I like that wording a lot. The second sentence in particular sums up the most important, and most reassuring, aspect of screening: that if we find problems, we can treat them. It's something we need to repeat ad infinitum, in appointment letters, results letters and in clinics. It's the one fact that can stop patients worrying, and - despite its apparent obviousness - it's not widely enough known. This time last year, we added that text to our appointment letters, and it seems to have worked well.

Until now, that is.

I screened a Middle Eastern gentleman this week, whose knowledge of English was limited, but probably better than the average EDL member. Despite having to speak a little slower, we understood each other perfectly, and his affable nature meant that by the end of the appointment we were firm friends. I concluded by showing him the retinal photographs, talking him through what I could see, and reassuring him about the likely outcome, before standing up to show him to the door.
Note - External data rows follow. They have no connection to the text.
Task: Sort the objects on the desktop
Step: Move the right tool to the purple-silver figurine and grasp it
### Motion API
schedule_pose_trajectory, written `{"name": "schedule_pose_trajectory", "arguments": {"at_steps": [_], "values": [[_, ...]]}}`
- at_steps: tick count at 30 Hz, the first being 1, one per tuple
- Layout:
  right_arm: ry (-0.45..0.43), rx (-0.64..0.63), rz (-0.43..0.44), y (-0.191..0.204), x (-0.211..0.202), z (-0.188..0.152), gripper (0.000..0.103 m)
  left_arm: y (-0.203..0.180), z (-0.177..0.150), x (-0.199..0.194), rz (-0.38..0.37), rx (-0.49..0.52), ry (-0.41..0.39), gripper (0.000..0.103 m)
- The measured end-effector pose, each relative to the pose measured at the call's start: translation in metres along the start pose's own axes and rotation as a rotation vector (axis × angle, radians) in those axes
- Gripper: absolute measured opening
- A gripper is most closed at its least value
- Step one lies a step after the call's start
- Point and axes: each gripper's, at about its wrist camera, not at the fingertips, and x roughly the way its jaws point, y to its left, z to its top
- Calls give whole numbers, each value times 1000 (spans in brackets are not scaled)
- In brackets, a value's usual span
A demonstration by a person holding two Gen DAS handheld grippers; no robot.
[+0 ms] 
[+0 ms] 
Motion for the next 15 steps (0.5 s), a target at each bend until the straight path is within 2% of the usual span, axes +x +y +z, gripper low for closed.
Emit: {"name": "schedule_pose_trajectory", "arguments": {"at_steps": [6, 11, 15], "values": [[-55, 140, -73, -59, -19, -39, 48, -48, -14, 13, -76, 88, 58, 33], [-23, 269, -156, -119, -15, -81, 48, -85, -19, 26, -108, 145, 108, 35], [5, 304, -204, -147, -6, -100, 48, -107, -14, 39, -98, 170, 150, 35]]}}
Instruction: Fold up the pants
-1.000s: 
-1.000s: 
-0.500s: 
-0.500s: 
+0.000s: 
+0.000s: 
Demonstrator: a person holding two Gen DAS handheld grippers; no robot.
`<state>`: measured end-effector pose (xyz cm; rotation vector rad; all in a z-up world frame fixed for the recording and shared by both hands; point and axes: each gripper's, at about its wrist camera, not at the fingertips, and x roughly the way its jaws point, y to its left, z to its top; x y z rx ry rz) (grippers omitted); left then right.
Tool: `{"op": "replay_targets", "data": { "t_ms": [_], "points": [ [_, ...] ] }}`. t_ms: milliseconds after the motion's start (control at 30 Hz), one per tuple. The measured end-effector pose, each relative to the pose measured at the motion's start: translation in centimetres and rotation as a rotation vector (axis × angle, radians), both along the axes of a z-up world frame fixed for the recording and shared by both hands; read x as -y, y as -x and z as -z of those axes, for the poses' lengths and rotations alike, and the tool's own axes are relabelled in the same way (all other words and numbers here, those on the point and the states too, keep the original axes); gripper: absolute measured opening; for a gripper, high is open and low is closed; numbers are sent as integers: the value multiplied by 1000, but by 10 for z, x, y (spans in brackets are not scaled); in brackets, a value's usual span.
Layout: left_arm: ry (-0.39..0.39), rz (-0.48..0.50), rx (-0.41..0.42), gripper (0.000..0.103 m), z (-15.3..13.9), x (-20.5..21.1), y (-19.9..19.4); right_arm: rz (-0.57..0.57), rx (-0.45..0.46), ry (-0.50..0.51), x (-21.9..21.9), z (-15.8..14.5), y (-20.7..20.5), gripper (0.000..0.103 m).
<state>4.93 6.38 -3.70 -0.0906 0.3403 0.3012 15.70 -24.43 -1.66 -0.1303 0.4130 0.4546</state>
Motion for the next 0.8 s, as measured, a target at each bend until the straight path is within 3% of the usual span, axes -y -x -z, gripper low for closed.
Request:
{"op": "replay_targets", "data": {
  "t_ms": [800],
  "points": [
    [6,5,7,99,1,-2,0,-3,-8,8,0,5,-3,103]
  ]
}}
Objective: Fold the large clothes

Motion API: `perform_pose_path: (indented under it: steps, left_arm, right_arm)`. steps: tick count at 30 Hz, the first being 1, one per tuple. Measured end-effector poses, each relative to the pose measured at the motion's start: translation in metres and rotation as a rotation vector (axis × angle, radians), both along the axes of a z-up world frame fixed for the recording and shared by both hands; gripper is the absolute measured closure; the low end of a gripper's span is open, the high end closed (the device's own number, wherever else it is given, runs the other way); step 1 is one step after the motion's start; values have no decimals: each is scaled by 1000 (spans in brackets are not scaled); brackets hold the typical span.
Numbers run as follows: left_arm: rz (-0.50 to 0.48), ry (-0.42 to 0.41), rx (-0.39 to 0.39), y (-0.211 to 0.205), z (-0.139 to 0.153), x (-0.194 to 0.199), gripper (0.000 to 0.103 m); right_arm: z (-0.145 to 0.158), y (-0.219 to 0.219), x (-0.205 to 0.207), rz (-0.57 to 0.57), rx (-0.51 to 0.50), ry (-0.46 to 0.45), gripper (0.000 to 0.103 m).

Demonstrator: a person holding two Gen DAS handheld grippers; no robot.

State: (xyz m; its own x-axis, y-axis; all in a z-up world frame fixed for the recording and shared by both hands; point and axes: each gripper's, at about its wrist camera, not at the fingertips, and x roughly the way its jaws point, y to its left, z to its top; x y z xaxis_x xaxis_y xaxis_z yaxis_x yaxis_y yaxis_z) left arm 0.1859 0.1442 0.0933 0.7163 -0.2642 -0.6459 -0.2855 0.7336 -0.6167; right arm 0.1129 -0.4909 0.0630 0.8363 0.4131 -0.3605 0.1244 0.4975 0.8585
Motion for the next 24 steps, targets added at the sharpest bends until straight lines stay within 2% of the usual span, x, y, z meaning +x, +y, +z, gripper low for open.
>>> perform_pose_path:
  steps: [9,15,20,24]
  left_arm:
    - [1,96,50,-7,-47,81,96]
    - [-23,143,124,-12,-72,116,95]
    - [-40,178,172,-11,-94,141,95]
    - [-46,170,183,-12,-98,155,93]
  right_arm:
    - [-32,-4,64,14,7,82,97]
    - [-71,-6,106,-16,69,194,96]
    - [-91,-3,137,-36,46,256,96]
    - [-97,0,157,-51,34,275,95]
At which point he looked very confused. I repeated the information, briefly, in simpler words, but he still looked decidedly puzzled. So I asked him if he had any questions. His response succeeded only in transferring that look of confusion from his face to mine.

As unlikely as it may sound, he asked me why the appointment letter had told him to bring a change of clothes. I replied that it had merely asked him to bring a pair of glasses, but he was adamant that he'd been expecting to take all his clothes off, and wondered why I'd let him keep them on, suggesting that maybe I hadn't done my job properly. I politely argued my point again, and he responded by producing his letter and directing me to the section concerned.

It transpired that he'd taken the phrase "You may be completely unaware of these changes" to mean "You may need a complete change of underwear". He then held up a bag containing a pair of pants and a vest. And he wasn't even joking.

I'm not sure which is more surprising: the fact that he'd misinterpreted our letter so spectacularly, or the fact that he was quite happy to go along with it. Let's face it, if anyone has a good excuse for a DNA, it's the man who thinks the screening process involves getting naked, and may very well soil your underwear.

I can't wait to hear what he thinks of our results letter. He'll probably read 'background' as 'backside' and complain that I refused to look at his bottom.

With 2013 now upon us, and the Mayas looking sheepish, perhaps the biggest threat to the future of the NHS Diabetic Eye Screening Programme is our failure to restructure our screening intervals. Back at the dawn of civilisation (circa 2003), it was decided that diabetic retinopathy screening in the UK should adopt a 'one size fits all' approach, which is unfortunate, as it's a phrase which strikes fear into the hearts of a lot of type 2 diabetics with body image issues. As a result, patients found to have sight-threatening DR are referred to the hospital eye service, while everyone else is screened annually, regardless of potential risk.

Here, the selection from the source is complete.